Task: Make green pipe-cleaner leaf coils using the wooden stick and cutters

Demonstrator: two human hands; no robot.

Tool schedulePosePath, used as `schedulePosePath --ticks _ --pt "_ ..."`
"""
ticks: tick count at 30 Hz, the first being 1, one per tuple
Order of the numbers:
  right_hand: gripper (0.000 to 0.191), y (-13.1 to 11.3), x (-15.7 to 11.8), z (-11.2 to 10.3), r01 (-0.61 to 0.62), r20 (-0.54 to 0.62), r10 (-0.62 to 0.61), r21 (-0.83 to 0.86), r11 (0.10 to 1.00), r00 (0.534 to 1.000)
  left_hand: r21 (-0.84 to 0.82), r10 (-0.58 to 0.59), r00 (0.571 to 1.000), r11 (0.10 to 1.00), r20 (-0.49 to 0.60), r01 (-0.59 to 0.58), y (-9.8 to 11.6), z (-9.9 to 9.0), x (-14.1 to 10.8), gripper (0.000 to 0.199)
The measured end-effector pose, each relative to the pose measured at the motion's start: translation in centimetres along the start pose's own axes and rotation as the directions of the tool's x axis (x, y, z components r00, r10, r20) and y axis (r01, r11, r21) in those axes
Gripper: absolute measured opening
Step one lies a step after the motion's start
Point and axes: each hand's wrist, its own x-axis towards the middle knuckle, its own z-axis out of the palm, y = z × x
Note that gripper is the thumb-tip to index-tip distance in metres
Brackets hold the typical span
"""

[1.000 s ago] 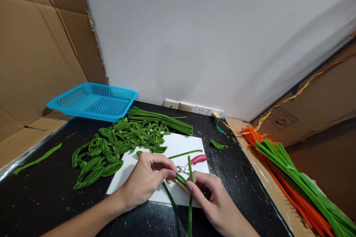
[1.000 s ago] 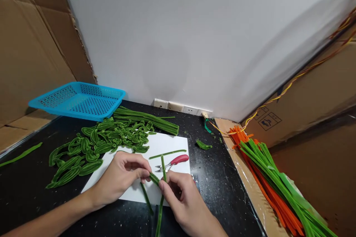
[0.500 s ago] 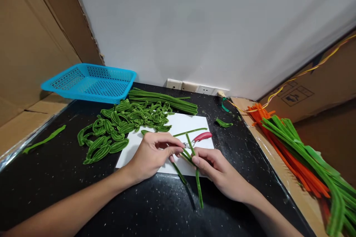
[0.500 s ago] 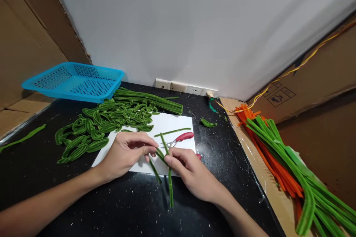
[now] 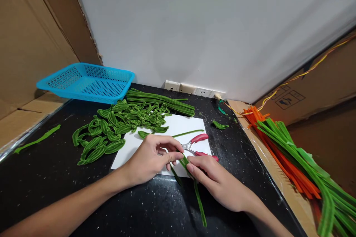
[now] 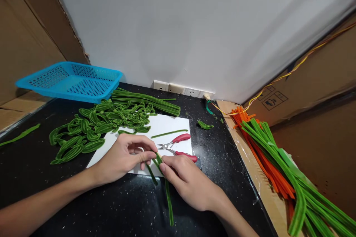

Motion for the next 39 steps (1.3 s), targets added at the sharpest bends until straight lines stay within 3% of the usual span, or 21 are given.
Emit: schedulePosePath --ticks 6,12,20,23,25,30,35,39 --pt "0.044 -0.4 0.3 -0.4 -0.086 -0.043 0.09 0.089 0.992 0.995 -0.126 -0.012 1.0 0.992 -0.025 0.009 0.5 -0.2 0.3 0.02" --pt "0.043 -0.2 0.6 -0.3 -0.11 -0.081 0.126 0.175 0.978 0.989 -0.055 -0.006 0.993 0.998 -0.117 -0.001 0.5 -0.5 0.5 0.019" --pt "0.044 0.6 0.9 0.9 -0.019 -0.215 0.173 0.574 0.818 0.961 -0.216 -0.045 0.987 0.976 -0.157 0.01 0.7 0.2 0.5 0.029" --pt "0.041 0.7 1.0 1.5 0.055 -0.326 0.192 0.617 0.785 0.926 -0.298 -0.134 0.982 0.95 -0.136 0.088 0.6 0.5 0.3 0.033" --pt "0.041 0.7 1.2 1.8 0.058 -0.335 0.215 0.646 0.761 0.918 -0.329 -0.171 0.977 0.936 -0.127 0.121 0.6 0.4 0.2 0.034" --pt "0.042 0.6 1.7 2.0 -0.037 -0.293 0.283 0.632 0.774 0.913 -0.293 -0.149 0.984 0.949 -0.1 0.114 0.3 -0.5 0.6 0.035" --pt "0.029 1.5 1.6 1.5 0.014 -0.382 0.303 0.641 0.767 0.873 -0.252 -0.153 0.982 0.96 -0.107 0.122 0.0 -0.4 0.8 0.038" --pt "0.029 2.4 1.6 0.9 0.009 -0.368 0.311 0.657 0.754 0.876 -0.169 -0.146 0.988 0.976 -0.055 0.135 -0.3 0.1 0.4 0.036"
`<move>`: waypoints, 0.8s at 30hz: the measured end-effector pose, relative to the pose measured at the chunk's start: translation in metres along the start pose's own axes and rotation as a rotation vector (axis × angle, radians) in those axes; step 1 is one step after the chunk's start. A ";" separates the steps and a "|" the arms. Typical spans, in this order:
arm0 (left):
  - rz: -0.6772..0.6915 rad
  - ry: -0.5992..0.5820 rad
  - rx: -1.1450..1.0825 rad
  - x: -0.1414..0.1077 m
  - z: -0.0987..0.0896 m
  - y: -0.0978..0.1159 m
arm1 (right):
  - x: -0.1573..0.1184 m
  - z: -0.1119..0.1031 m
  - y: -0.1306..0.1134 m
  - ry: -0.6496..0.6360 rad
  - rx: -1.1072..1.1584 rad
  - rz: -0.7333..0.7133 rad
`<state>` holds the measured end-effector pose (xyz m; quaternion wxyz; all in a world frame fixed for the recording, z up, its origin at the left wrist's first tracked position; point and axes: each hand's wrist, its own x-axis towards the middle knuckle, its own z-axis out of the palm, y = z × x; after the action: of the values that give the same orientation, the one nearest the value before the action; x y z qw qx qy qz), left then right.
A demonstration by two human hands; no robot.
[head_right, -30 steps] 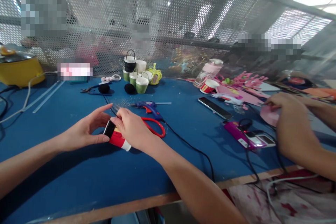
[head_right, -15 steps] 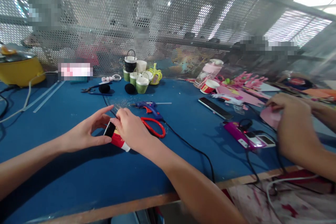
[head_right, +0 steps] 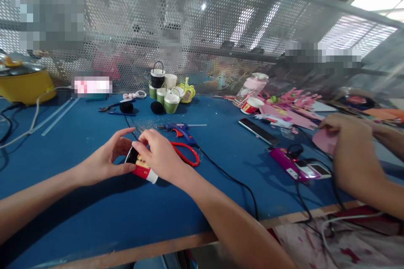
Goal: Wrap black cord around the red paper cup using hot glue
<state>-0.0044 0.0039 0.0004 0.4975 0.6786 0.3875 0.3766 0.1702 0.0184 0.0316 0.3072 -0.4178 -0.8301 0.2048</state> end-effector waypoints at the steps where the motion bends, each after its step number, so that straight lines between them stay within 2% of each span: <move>1: 0.002 0.016 -0.011 0.000 0.001 0.000 | 0.002 -0.003 0.000 0.018 0.048 0.013; 5: 0.015 0.051 -0.041 -0.001 0.004 0.002 | 0.017 -0.010 -0.002 0.064 0.200 0.073; 9: 0.072 -0.038 0.026 -0.002 0.003 0.003 | 0.038 -0.008 -0.019 0.038 0.245 0.031; 14: 0.129 -0.148 0.052 -0.002 0.001 0.002 | 0.062 -0.001 -0.032 -0.195 0.101 -0.066; 17: 0.143 -0.124 0.023 -0.003 0.002 -0.001 | 0.067 -0.013 -0.016 -0.165 -0.068 0.005; 20: 0.131 -0.103 0.024 -0.003 0.002 -0.004 | 0.062 -0.037 0.016 -0.063 -0.375 0.224; 21: 0.125 -0.100 0.035 -0.003 0.002 -0.005 | 0.057 -0.044 0.027 -0.058 -0.525 0.321; 24: 0.121 -0.069 0.054 -0.003 0.002 -0.005 | 0.040 -0.057 0.058 -0.117 -0.630 0.441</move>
<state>-0.0042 0.0016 -0.0050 0.4684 0.7266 0.3386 0.3716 0.2234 0.0889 0.0527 0.0647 -0.6475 -0.7589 0.0245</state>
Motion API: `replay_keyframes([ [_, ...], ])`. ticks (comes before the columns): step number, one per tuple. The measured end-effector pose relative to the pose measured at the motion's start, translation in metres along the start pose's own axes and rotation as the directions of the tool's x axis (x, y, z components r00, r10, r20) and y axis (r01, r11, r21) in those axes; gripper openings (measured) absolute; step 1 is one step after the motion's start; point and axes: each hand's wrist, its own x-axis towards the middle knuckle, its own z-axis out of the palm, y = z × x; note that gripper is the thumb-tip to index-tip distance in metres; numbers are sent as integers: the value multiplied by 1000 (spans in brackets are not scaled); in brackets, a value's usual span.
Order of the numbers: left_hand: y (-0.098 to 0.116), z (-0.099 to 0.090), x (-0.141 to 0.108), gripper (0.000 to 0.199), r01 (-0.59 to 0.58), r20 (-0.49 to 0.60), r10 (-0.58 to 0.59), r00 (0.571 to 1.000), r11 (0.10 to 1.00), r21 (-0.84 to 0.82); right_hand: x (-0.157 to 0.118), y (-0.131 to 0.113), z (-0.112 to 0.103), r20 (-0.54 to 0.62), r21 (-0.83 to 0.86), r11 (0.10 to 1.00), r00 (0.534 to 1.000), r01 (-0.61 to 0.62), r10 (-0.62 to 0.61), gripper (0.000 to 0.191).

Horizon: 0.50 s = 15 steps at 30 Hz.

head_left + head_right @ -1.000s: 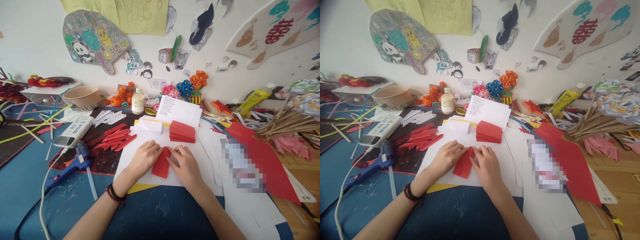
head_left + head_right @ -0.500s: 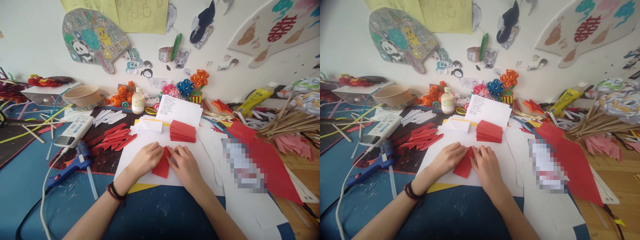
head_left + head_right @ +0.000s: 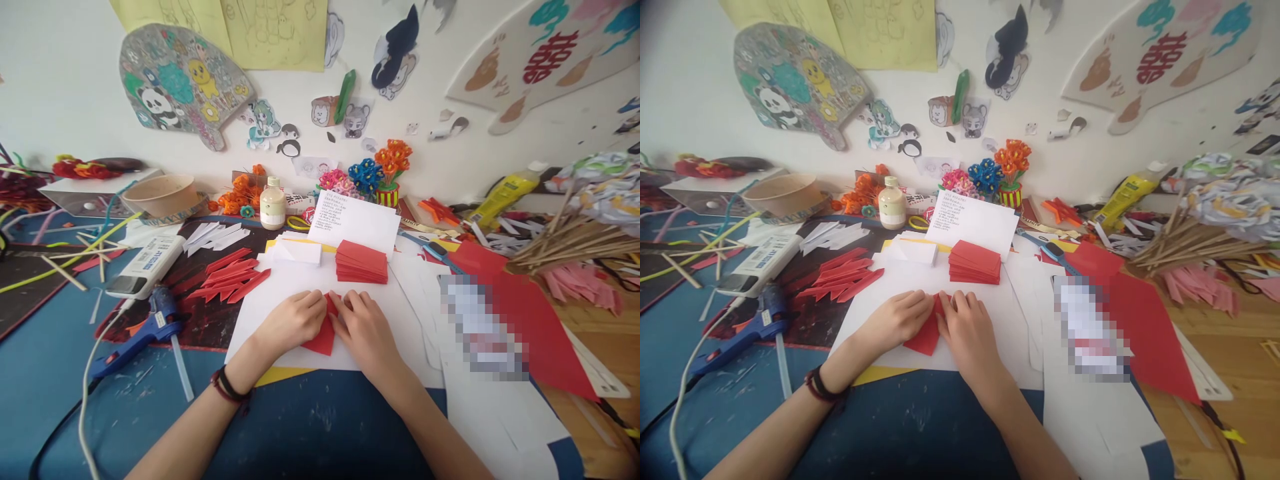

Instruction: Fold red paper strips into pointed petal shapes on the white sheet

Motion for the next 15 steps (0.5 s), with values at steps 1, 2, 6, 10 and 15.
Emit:
replay_keyframes([
  [1,0,0,0,26,-2,2,2,1000,1000,2,0,0,0,0,-4,1000,1000,2,-2,37],
  [2,0,0,0,27,-4,5,4,1000,1000,4,0,0,0,2,-7,1000,1000,2,-2,37],
  [6,0,0,0,28,-11,5,11,1000,1000,-2,1,-1,0,14,-13,1000,1000,1,-1,38],
  [10,0,0,0,28,3,43,-3,999,1000,-9,0,-1,-2,2,-18,1000,1000,3,-3,37],
  [15,2,2,0,25,59,90,-56,994,998,-27,-3,-3,-3,-34,-65,997,999,28,-30,34],
])
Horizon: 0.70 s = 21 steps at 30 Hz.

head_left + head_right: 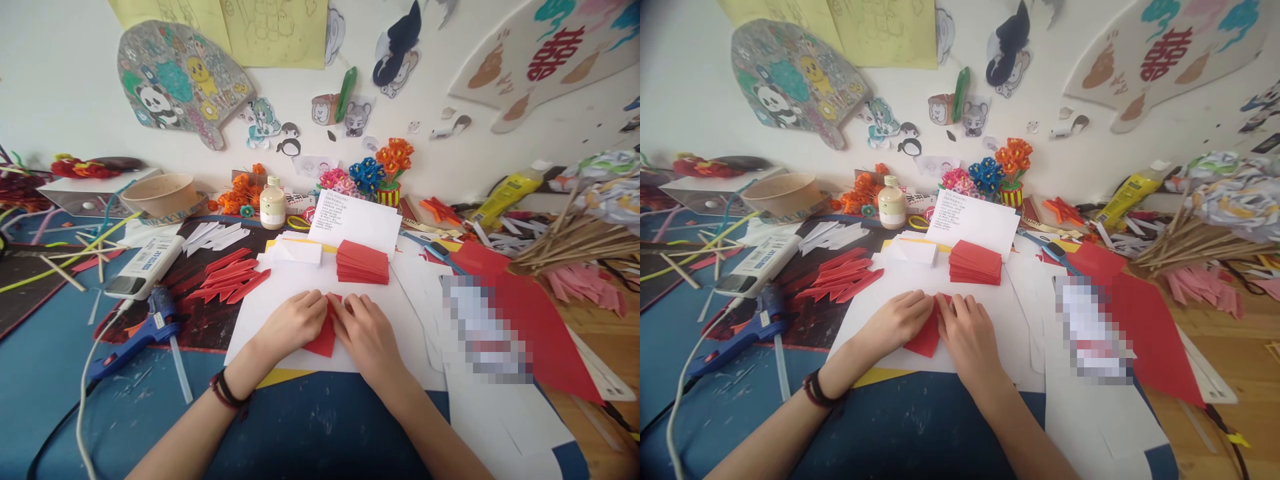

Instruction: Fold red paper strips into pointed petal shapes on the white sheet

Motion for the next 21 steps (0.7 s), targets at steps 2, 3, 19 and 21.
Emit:
replay_keyframes([
  [2,1,0,0,26,8,7,-8,1000,1000,-9,0,-1,0,1,-27,1000,1000,11,-11,34],
  [3,1,0,-1,26,12,9,-11,1000,1000,-10,1,-1,0,4,-41,999,1000,12,-12,34],
  [19,-2,-11,-5,12,182,127,-176,976,983,-37,4,-2,-3,61,-78,997,998,10,-5,38],
  [21,-6,-13,-7,11,157,140,-152,978,987,-24,3,-1,-3,59,-50,999,998,5,-3,39],
])
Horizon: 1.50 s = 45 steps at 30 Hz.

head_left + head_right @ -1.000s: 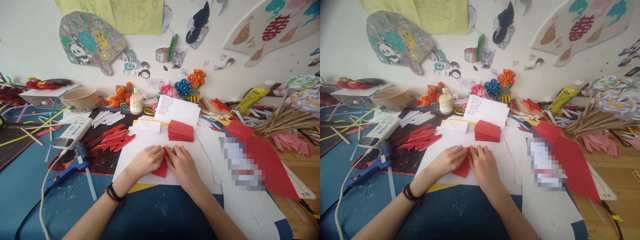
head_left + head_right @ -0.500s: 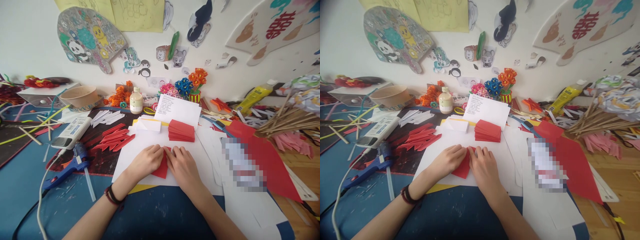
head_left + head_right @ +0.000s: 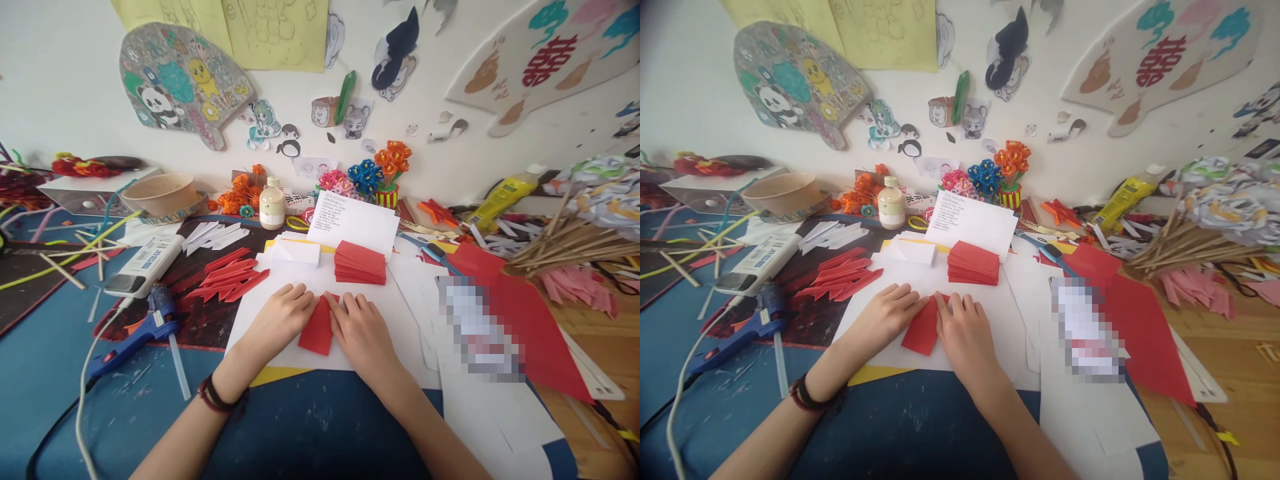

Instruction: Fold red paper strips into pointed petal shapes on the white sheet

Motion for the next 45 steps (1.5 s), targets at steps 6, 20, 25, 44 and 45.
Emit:
replay_keyframes([
  [6,-1,-1,-9,15,45,-38,-44,998,999,30,-2,4,7,-35,143,987,996,-77,83,36],
  [20,3,10,2,18,39,-79,-50,996,989,-144,-2,4,9,-64,156,984,993,-86,97,34],
  [25,1,12,1,19,17,-89,-27,996,993,-117,-2,3,9,-65,115,992,996,-60,68,36],
  [44,10,2,2,15,78,-13,-78,997,997,24,0,1,5,6,11,999,999,-36,36,38],
  [45,10,1,2,14,115,-8,-115,993,993,30,0,1,4,10,13,999,999,-41,40,38],
])
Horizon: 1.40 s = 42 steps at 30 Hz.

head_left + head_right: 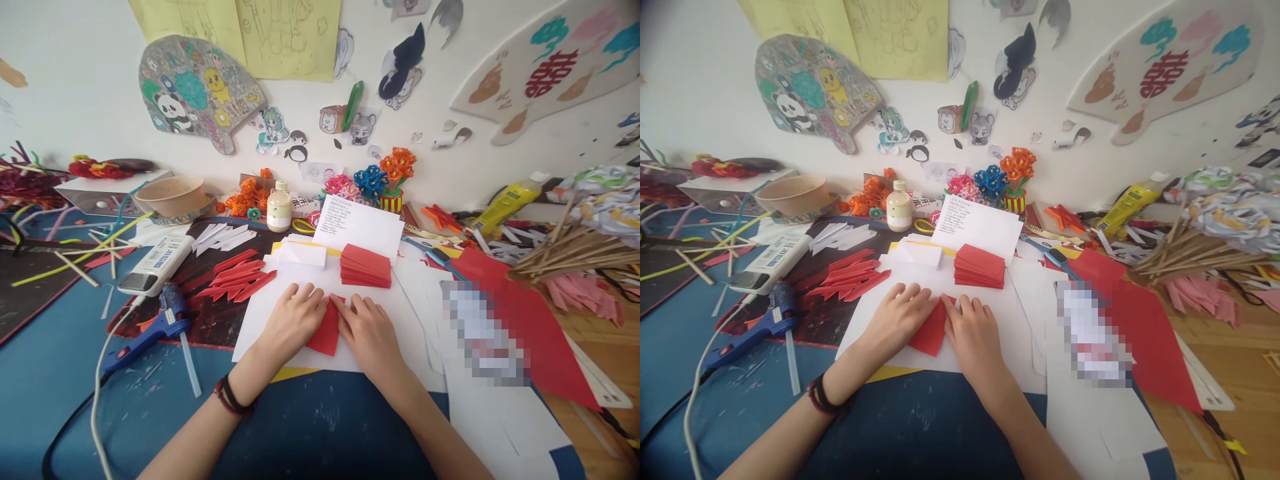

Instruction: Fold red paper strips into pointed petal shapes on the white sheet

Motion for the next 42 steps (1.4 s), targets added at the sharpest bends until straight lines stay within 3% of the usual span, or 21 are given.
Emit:
replay_keyframes([
  [9,-6,3,-6,19,174,-14,-175,985,984,-31,0,2,2,-19,116,991,997,-70,73,36],
  [15,8,5,-7,21,212,-12,-219,976,955,-206,0,7,2,-40,320,894,939,-313,343,23],
  [17,12,5,-6,21,200,-4,-206,979,952,-231,1,8,1,-24,365,863,924,-348,383,19],
  [26,9,3,-10,23,29,-32,-36,999,978,-205,7,13,2,27,493,802,927,-338,374,18],
  [33,2,5,-12,22,28,-7,-30,1000,969,-247,9,14,-1,56,559,766,936,-317,347,18],
  [37,0,5,-11,23,36,-16,-41,999,972,-233,10,11,-3,144,689,663,951,-294,272,25],
  [42,-5,4,-6,23,31,27,-27,999,987,-160,8,3,-4,149,754,551,910,-358,386,24],
])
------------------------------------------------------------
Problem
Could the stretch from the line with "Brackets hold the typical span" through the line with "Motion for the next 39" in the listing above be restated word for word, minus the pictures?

Answer to this exercise
Brackets hold the typical span
"""

[1.000 s ago] 
[1.000 s ago] 
[0.500 s ago] 
[0.500 s ago] 
[now] 
[now] 

Motion for the next 39 steps (1.3 s), targets added at the sharpest bends until straight lines stay within 3% of the usual span, or 21 are given.

The output for this exercise is complete.